Everything Cowen says here is true, up to a point. A relatively prosperous modern society is better off than a poor and disease-ridden one. Even if we can’t compare the subjective experiences of people in different cultures or times, it is certainly true that people living in America today would as a whole become far less happy if we regressed to 1940s living standards, when almost half the country lacked indoor plumbing. The millions of people in India currently struggling to find food amidst the pandemic lockdowns would likely be better off, to some degree, if their country were wealthier. Environmentalists in rich Western nations tend to forget just how vast the difference between low-resource poverty and mid-resource prosperity is, whereas Cowen writes with some justification that “economic growth is the only permanent path out of squalor.”
But a robust literature argues that the benefits of growth diminish rapidly after a certain level of wealth. Studies continue to show that just because growth has correlated with increasing standard of living in the past does not mean it will in the future, nor that it directly causes benefits like reduced hunger and longer life expectancy. More importantly, using “growth” as a metric serves to obscure the real societal outcomes we aim for. Proponents like Cowen tend to uncritically conflate various technological and societal advances, and the benefits we gain from them, with economic growth. But in many cases, confusing growth for the good things it often correlates with proves deadly. Cowen reports in “Stubborn Attachments” that the wealthier a nation gets, the better it can deal with huge catastrophes. The recent history of the U.S. shows us that crisis preparedness depends more on a baseline level of wealth combined with equality, democracy and competent governance; if anything, our leaders’ terror at slowing growth held them back from making effective choices. Obsession with growth entails all sorts of harmful restructuring — from privatizing health care to crippling the egalitarian policies of South American states — which ultimately leads to bodies in the streets. Just look at Ecuador.

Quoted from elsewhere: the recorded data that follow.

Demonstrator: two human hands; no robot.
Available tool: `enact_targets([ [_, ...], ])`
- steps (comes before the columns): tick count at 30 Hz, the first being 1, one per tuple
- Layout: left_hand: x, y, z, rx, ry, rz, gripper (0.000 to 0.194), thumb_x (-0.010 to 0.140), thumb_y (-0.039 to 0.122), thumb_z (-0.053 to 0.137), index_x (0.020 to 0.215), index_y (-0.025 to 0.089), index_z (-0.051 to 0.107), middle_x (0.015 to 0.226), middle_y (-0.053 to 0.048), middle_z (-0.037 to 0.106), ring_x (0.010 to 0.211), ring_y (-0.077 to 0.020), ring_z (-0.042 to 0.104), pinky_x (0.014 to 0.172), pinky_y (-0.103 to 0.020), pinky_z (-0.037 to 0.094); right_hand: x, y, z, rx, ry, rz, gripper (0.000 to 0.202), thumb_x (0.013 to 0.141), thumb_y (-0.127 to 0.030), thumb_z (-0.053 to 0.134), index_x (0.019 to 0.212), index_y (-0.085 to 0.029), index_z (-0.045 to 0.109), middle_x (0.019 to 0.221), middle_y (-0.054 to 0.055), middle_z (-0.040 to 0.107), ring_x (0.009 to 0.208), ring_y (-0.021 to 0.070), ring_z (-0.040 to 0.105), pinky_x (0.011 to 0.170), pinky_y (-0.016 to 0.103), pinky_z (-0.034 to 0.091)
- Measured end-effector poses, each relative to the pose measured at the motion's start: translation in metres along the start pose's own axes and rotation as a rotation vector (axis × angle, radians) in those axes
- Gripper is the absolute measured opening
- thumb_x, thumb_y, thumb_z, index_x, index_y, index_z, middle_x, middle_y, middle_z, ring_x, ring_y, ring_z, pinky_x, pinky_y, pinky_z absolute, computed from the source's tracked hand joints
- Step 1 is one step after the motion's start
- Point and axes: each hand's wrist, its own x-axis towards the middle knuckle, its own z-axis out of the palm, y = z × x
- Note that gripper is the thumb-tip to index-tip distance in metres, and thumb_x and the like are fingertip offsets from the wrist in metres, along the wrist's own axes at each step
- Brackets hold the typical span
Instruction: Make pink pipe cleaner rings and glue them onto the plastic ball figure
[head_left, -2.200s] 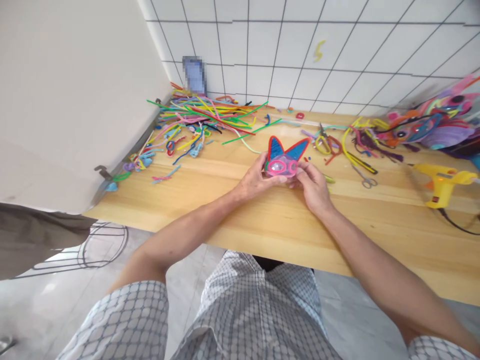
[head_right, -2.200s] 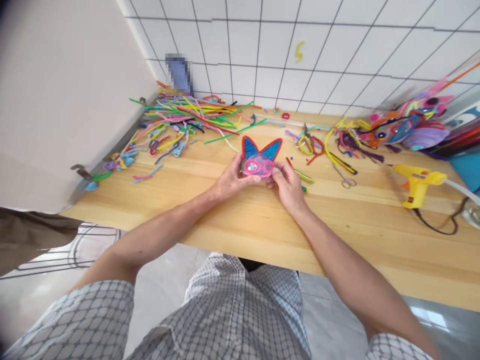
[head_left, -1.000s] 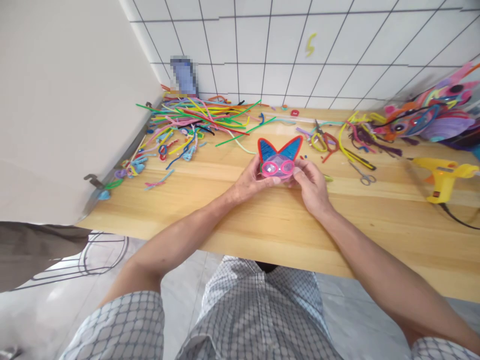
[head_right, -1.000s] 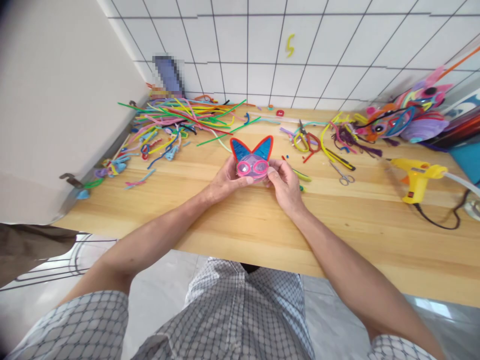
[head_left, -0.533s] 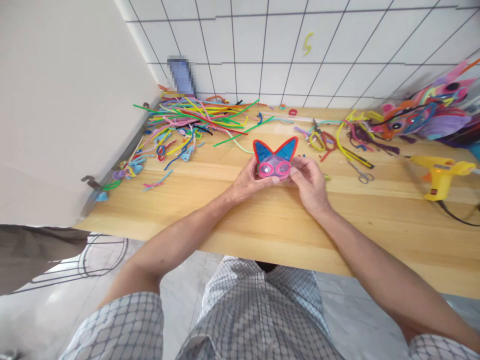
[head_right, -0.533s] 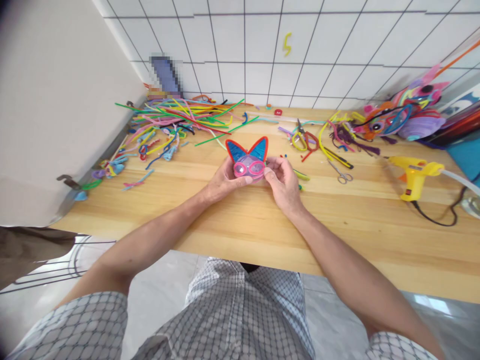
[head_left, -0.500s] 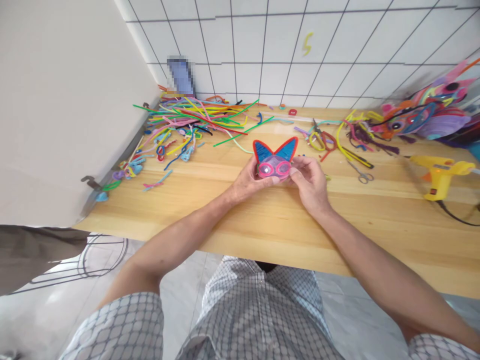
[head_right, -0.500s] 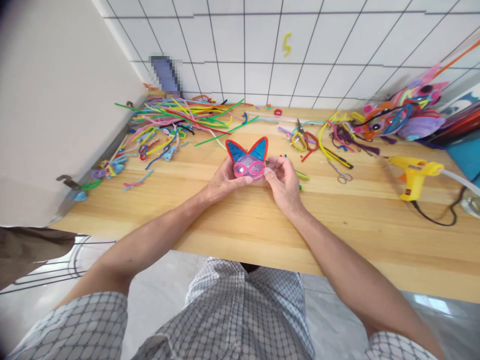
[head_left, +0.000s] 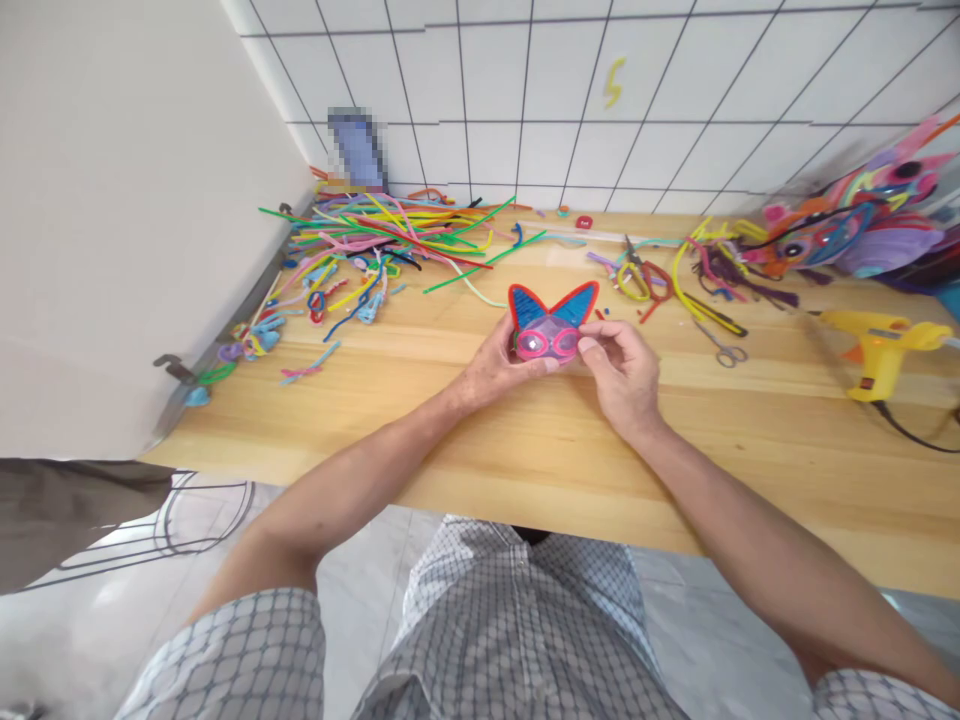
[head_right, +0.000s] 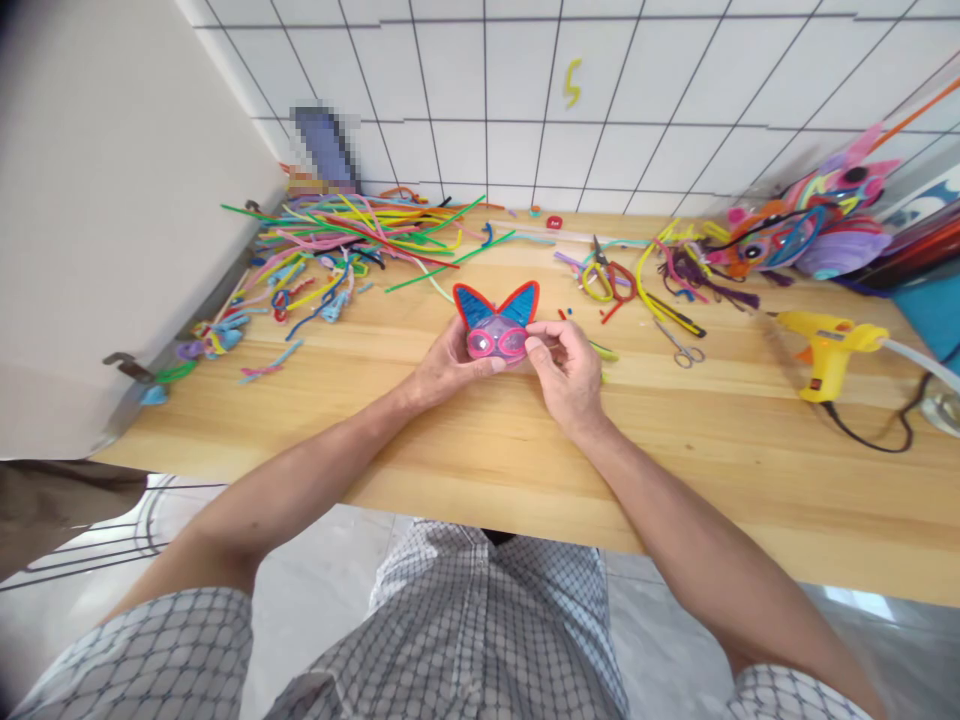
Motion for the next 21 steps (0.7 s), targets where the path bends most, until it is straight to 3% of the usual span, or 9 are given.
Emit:
enact_targets([
  [10, 0.0016, -0.0027, -0.0046, 0.058, -0.03, -0.02, 0.082, 0.076, 0.062, 0.096, 0.137, 0.021, 0.058, 0.137, -0.013, 0.075, 0.125, -0.0312, 0.075, 0.11, -0.049, 0.062, 0.0027, 0.0004, -0.0034, -0.011, -0.051, 0.084, 0.033, 0.098, -0.06, 0.075, 0.098, -0.027, 0.077, 0.093, 0.003, 0.08, 0.081, 0.0213, 0.071, 0.079, 0.039, 0.061],
  [21, -0.001, 0.0001, -0.0026, 0.007, -0.031, -0.075, 0.082, 0.076, 0.059, 0.098, 0.136, 0.021, 0.059, 0.135, -0.012, 0.076, 0.122, -0.0302, 0.077, 0.11, -0.048, 0.063, 0.0, -0.0014, -0.0037, -0.004, -0.05, 0.104, 0.027, 0.095, -0.053, 0.079, 0.092, -0.026, 0.074, 0.088, 0.003, 0.079, 0.079, 0.021, 0.073, 0.075, 0.037, 0.062],
])
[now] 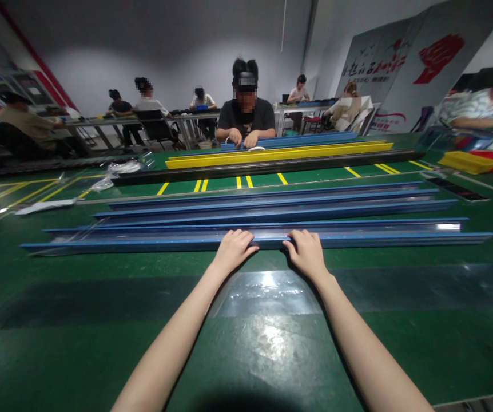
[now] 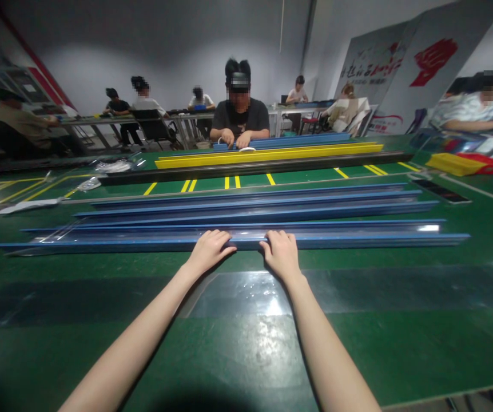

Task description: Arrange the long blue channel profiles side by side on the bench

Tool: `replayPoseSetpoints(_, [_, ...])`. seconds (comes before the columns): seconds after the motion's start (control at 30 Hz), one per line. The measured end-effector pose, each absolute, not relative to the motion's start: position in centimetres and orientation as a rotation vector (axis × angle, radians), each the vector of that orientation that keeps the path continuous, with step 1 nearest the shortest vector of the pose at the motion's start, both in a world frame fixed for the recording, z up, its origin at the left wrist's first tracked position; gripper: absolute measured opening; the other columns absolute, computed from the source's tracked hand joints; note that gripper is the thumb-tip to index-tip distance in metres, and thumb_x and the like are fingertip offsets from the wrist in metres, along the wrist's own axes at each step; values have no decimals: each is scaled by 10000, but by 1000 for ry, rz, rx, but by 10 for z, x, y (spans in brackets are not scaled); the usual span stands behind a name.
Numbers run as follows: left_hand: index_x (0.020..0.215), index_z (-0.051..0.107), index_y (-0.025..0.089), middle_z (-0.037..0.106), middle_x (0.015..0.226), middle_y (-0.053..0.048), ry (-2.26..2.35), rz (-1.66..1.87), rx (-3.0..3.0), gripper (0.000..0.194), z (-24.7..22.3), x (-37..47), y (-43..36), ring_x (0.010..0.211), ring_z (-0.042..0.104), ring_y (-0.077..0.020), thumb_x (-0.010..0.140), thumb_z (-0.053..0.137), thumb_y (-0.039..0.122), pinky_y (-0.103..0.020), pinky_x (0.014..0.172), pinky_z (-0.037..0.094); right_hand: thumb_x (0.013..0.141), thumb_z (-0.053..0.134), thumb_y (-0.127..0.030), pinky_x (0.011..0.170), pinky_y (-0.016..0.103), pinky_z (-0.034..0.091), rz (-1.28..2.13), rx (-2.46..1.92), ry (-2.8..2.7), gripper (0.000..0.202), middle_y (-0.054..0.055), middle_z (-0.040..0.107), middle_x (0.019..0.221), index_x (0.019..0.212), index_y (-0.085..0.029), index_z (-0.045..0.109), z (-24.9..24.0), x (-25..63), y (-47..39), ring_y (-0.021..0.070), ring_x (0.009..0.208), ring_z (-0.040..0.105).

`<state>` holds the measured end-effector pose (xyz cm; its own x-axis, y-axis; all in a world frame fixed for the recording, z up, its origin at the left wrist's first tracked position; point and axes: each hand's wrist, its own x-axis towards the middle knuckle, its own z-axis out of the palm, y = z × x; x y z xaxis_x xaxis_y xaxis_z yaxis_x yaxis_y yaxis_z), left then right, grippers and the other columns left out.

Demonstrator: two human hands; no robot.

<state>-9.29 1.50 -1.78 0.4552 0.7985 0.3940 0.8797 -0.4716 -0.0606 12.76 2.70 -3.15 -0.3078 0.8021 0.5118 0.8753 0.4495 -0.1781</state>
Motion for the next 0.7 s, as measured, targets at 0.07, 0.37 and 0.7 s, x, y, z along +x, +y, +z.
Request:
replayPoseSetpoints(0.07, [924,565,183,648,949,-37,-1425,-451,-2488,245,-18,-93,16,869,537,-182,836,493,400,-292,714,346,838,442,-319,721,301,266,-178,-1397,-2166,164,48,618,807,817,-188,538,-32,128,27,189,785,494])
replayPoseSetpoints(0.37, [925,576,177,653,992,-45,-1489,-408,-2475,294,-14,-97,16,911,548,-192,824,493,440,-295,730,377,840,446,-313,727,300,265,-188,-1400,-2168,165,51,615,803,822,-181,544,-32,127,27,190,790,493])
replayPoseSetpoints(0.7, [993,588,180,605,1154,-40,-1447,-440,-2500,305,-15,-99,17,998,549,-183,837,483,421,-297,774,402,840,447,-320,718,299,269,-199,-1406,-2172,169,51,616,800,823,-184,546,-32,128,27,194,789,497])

So long as GDP growth remains the main policy objective of our governments, we face a deepening trench between the upper class and everyone else, an environmental breakdown and an economy prone to collapse in the many crises the twenty-first century will bring. We would do much better to follow the example of countries like Costa Rica, which at a GDP per capita less than one-fifth the size of ours has a higher life expectancy, lower long-term unemployment rate and a relatively minuscule impact on emissions and ecological degradation compared to the U.S. No country has the perfect set of policies, and strategies that work in one place will not work in others. But the fragility of our nation in the face of this pandemic, and the systemic devaluation of human flourishing in relation to economic growth, all go to show that we need desperately to search for other models — and end the vice-hold of growth over our politics.